Give the count of lines in the records that contain the string "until", and write nothing but that number.

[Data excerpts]
┄┄┄┄┄┄┄┄┄┄┄┄┄┄┄┄┄┄┄┄
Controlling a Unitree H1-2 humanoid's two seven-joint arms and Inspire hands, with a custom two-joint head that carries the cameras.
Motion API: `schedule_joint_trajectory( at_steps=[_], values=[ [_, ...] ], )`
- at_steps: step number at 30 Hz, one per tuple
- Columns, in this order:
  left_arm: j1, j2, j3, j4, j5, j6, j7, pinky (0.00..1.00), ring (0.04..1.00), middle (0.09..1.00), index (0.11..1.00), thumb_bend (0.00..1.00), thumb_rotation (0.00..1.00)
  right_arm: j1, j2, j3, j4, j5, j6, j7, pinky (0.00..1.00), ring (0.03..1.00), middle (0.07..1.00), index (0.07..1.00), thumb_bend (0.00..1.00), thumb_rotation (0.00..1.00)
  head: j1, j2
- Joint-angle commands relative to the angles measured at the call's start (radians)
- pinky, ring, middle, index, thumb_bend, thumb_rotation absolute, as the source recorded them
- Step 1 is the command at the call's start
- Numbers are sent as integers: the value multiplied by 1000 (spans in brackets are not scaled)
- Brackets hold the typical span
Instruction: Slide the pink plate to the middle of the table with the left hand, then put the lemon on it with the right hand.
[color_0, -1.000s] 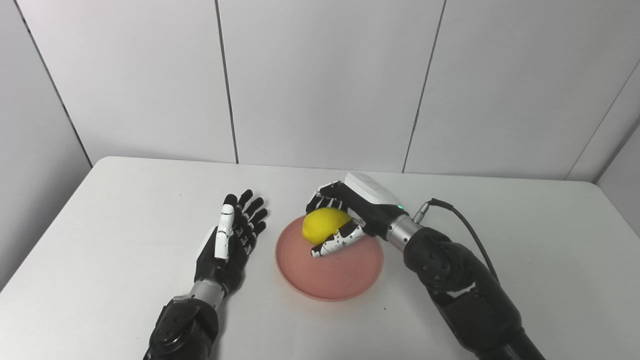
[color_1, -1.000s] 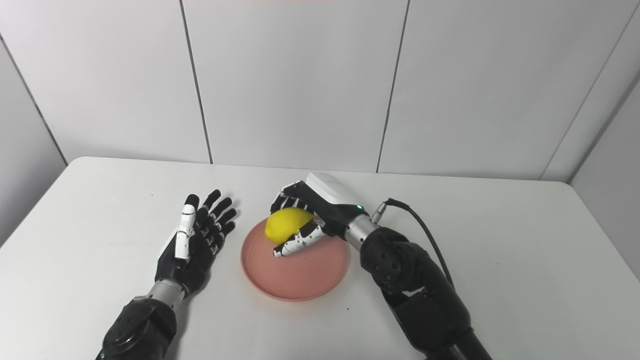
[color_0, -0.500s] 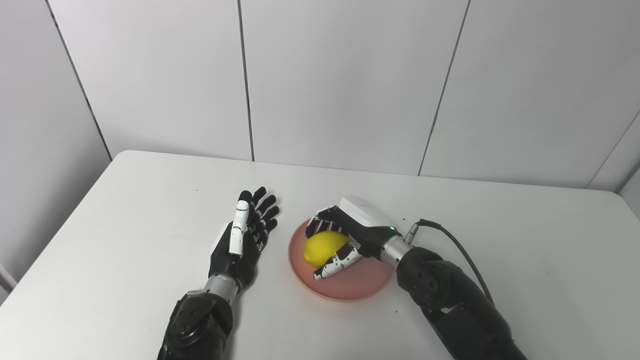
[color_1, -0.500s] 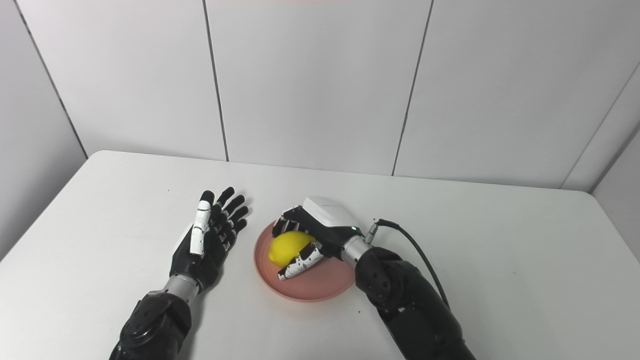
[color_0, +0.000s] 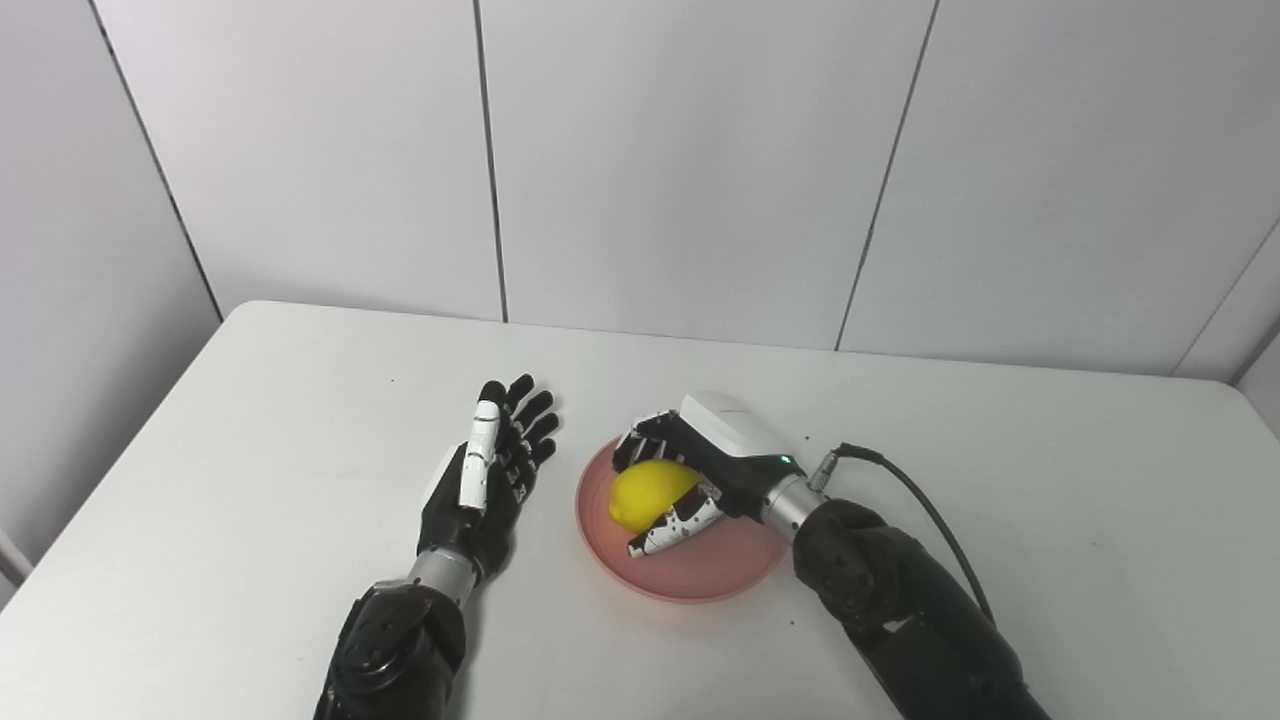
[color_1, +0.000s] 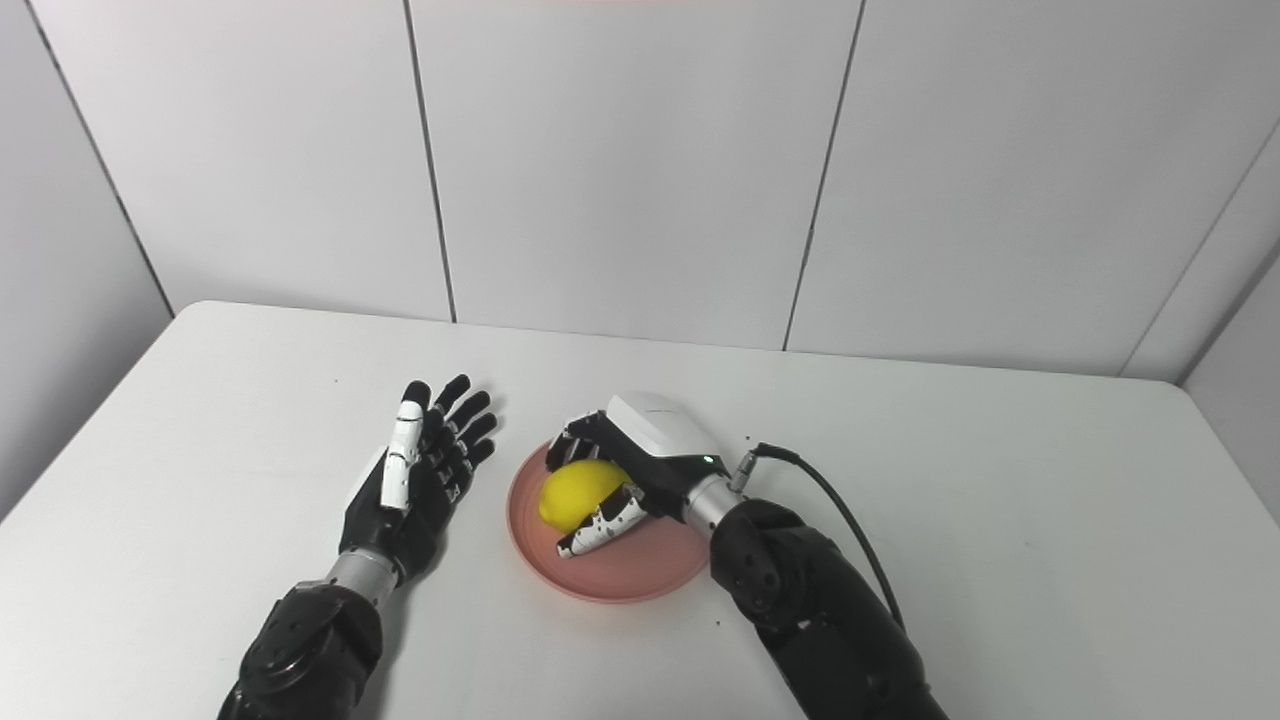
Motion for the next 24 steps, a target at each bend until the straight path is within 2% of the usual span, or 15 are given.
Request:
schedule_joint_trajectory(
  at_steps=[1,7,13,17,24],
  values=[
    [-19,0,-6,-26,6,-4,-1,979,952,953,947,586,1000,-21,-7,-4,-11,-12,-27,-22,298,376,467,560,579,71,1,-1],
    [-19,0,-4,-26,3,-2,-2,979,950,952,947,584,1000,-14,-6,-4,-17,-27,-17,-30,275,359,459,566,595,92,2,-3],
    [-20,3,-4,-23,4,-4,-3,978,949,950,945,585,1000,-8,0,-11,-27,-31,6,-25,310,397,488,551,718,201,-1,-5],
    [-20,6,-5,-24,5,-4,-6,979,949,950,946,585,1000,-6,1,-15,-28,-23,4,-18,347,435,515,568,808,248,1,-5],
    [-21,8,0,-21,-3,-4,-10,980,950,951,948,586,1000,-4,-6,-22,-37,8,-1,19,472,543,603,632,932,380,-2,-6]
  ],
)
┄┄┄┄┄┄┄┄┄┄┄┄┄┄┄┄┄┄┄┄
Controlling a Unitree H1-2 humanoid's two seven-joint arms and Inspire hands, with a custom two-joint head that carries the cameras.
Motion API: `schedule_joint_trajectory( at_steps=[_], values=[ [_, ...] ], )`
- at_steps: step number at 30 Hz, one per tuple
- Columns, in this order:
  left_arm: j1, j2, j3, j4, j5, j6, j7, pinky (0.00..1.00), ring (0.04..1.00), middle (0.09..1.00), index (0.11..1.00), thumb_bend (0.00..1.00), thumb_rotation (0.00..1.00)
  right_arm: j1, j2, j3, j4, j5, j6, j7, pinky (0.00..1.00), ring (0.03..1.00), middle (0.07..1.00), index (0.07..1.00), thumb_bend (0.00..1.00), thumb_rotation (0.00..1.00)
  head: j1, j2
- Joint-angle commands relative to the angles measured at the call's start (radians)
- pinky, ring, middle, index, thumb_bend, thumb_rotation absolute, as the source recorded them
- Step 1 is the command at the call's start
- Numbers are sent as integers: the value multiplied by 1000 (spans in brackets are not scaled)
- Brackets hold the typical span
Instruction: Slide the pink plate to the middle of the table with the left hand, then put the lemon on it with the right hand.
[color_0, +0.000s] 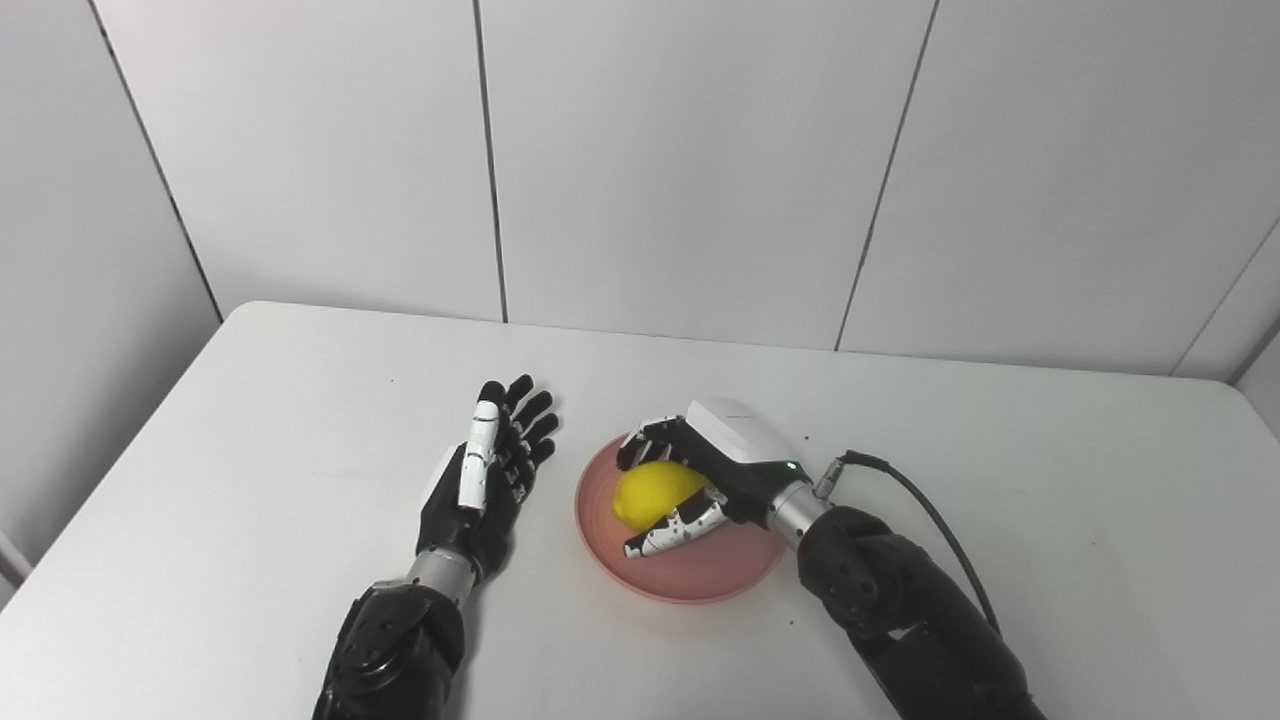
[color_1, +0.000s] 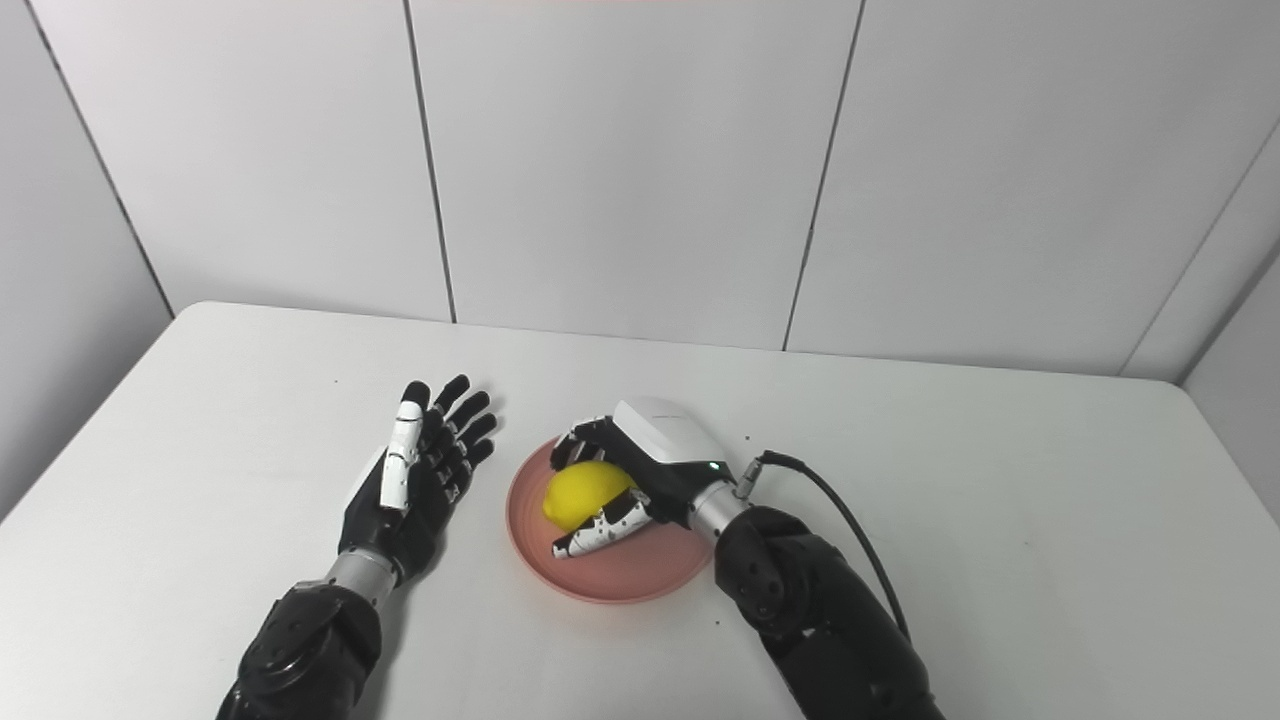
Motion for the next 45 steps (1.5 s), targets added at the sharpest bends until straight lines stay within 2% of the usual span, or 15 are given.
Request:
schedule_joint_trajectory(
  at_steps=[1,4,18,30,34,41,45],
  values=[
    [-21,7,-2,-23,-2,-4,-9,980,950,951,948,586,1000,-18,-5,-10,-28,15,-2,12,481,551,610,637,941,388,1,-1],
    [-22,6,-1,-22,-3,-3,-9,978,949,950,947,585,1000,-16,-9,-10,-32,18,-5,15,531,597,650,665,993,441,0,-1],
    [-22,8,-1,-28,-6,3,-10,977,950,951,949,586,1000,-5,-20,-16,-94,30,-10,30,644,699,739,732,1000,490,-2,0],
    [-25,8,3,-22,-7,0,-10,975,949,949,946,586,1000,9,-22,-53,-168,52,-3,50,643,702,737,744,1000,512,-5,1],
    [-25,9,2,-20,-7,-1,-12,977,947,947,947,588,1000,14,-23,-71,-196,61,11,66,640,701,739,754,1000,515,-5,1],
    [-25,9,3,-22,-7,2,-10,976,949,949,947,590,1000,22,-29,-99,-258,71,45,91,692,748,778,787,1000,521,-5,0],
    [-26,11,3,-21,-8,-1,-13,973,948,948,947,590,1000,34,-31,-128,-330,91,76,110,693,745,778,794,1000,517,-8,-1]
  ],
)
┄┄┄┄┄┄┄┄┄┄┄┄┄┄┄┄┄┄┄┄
__Finished task__
2